* _Exercise details_
Repeat exactly the lines below that lie between the line with "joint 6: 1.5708" and the line with "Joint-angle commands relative", counting both of those lines as part of the answer.

* _Extracted records_
^^^^

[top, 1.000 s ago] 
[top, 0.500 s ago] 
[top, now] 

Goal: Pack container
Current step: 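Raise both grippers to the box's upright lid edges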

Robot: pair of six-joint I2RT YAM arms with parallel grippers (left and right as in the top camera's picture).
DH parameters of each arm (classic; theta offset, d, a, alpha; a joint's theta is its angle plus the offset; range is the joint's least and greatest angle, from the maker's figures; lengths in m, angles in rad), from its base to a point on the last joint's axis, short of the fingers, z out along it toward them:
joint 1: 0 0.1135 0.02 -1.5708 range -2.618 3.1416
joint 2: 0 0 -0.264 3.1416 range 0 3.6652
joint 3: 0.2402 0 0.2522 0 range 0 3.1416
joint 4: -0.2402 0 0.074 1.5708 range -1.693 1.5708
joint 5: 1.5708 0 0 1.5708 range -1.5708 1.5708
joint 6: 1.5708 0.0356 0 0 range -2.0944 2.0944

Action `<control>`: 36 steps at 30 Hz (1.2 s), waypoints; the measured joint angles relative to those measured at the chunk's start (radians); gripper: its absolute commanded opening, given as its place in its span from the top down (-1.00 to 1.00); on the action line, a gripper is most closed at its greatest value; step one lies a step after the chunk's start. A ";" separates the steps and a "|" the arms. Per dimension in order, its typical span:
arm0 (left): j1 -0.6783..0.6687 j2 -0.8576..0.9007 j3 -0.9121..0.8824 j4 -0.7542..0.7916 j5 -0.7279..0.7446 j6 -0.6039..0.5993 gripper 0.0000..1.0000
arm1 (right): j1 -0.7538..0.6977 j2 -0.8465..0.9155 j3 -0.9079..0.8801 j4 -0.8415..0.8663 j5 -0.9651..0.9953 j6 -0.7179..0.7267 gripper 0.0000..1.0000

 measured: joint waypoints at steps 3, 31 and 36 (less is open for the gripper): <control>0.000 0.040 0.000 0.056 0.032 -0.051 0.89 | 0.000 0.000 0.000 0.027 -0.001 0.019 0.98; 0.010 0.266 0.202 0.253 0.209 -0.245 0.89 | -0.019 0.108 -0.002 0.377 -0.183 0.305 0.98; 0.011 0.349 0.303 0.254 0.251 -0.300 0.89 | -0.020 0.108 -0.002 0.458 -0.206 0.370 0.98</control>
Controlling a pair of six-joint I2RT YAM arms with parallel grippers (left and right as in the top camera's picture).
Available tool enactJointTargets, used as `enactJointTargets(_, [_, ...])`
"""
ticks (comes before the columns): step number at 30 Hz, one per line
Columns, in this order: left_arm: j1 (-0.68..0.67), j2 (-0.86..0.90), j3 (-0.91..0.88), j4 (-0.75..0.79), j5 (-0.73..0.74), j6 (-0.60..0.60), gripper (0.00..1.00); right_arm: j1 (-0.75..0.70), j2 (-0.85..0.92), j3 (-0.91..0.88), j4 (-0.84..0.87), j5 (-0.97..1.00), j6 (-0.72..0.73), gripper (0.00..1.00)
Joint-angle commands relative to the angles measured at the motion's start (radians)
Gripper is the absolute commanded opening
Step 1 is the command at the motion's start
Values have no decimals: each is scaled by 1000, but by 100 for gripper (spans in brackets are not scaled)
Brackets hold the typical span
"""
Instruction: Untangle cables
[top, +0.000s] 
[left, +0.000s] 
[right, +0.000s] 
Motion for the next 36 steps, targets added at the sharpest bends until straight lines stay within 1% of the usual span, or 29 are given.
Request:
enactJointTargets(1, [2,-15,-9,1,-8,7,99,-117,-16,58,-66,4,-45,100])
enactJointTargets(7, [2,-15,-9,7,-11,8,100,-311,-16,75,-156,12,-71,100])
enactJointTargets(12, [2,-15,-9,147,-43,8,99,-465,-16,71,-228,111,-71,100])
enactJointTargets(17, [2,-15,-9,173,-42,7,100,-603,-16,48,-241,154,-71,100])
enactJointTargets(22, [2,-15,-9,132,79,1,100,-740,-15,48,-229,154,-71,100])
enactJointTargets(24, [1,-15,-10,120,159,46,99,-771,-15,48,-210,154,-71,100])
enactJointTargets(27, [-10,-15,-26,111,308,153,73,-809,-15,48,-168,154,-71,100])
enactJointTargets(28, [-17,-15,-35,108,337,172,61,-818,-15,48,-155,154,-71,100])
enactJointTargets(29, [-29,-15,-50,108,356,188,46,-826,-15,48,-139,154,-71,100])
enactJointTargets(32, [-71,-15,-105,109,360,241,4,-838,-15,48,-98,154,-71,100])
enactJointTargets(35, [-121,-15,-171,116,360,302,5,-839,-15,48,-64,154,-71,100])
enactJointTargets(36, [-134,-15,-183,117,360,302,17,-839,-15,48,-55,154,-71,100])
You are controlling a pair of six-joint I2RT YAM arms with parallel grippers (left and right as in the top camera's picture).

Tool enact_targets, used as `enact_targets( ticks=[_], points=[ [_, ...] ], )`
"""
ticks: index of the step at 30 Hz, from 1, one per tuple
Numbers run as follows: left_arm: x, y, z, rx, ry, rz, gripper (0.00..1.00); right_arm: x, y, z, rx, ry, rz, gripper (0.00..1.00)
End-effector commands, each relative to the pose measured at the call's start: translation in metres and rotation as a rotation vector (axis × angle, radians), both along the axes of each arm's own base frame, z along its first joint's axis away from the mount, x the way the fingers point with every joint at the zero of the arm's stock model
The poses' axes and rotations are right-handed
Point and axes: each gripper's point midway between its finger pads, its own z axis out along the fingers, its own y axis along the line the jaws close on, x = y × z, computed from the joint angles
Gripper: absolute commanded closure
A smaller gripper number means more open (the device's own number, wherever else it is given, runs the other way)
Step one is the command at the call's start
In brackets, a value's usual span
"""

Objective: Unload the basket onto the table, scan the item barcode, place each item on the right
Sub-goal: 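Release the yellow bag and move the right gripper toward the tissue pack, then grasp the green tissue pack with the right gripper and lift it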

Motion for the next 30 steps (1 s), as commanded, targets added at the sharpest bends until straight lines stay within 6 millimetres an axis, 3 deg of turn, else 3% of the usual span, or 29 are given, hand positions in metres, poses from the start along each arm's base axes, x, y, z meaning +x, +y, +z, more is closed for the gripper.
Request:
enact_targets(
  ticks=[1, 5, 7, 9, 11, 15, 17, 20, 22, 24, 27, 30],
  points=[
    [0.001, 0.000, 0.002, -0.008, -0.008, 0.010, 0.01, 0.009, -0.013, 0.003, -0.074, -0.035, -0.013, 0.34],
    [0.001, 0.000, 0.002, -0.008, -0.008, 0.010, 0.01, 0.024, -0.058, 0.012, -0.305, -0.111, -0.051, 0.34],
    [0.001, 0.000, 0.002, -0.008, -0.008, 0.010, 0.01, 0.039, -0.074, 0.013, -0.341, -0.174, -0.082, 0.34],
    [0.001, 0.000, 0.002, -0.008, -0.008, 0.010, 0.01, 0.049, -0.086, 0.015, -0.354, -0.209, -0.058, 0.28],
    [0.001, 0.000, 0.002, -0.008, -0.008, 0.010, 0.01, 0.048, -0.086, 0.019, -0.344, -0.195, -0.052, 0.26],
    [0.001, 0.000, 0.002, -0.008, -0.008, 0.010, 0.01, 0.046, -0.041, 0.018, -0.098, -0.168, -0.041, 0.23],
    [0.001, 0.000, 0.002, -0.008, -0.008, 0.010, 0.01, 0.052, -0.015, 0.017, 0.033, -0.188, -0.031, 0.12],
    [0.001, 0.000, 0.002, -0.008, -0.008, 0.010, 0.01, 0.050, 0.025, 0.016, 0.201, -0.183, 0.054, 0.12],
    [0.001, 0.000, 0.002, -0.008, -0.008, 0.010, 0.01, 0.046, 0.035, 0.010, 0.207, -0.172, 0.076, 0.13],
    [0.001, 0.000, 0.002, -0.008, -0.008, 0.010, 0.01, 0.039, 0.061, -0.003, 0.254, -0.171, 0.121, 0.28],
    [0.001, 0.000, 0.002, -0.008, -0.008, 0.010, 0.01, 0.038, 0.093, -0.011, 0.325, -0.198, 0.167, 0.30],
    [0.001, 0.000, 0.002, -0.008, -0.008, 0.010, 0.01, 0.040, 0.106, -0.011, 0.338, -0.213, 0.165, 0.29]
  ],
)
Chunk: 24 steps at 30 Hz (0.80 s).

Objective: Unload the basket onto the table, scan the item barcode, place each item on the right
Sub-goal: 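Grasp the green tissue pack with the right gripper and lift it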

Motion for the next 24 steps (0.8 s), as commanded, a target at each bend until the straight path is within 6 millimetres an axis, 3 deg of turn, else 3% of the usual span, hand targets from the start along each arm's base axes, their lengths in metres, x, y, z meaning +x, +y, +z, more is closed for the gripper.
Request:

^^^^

* _Answer below_
joint 6: 1.5708 0.0356 0 0 range -2.0944 2.0944

Action `<control>`: 36 steps at 30 Hz (1.2 s), waypoints; the measured joint angles relative to those measured at the chunk's start (radians); gripper: its absolute commanded opening, given as its place in its span from the top down (-1.00 to 1.00); on the action line, a gripper is most closed at its greatest value; step one lies a step after the chunk's start. A ";" separates the steps and a "|" the arms. Per dimension in order, its typical span:
arm0 (left): j1 -0.6783..0.6687 j2 -0.8576..0.9007 j3 -0.9121..0.8824 j4 -0.7542..0.7916 j5 -0.7279..0.7446 j6 -0.6039..0.5993 gripper 0.0000..1.0000
arm1 (right): j1 -0.7538..0.6977 j2 -0.8465..0.9155 j3 -0.9079..0.8801 j4 -0.8415..0.8663 j5 -0.9651..0.9953 j6 -0.7179..0.7267 gripper 0.0000..1.0000

 measured: joint waypoints at steps 3, 31 and 36 (less is open for the gripper): <control>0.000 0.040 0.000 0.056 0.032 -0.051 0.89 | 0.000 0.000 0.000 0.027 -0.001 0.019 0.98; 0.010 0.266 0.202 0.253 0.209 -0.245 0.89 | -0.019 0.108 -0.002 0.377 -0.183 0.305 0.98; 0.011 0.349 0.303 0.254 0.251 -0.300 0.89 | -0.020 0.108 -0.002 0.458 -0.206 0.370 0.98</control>
Controlling a pair of six-joint I2RT YAM arms with parallel grippers (left and right as in the top camera's picture).
Available tool enactJointTargets, used as `enactJointTargets(_, [_, ...])`
"""
ticks (comes before the columns): step number at 30 Hz, one per line
Columns, in this order: left_arm: j1 (-0.68..0.67), j2 (-0.86..0.90), j3 (-0.91..0.88), j4 (-0.75..0.79), j5 (-0.73..0.74), j6 (-0.60..0.60), gripper (0.00..1.00); right_arm: j1 (-0.75..0.70), j2 (-0.85..0.92), j3 (-0.91..0.88), j4 (-0.84..0.87), j5 (-0.97..1.00), j6 (-0.72..0.73), gripper (0.00..1.00)
Joint-angle commands relative to the angles measured at the motion's start (radians)

There is nothing more to the output.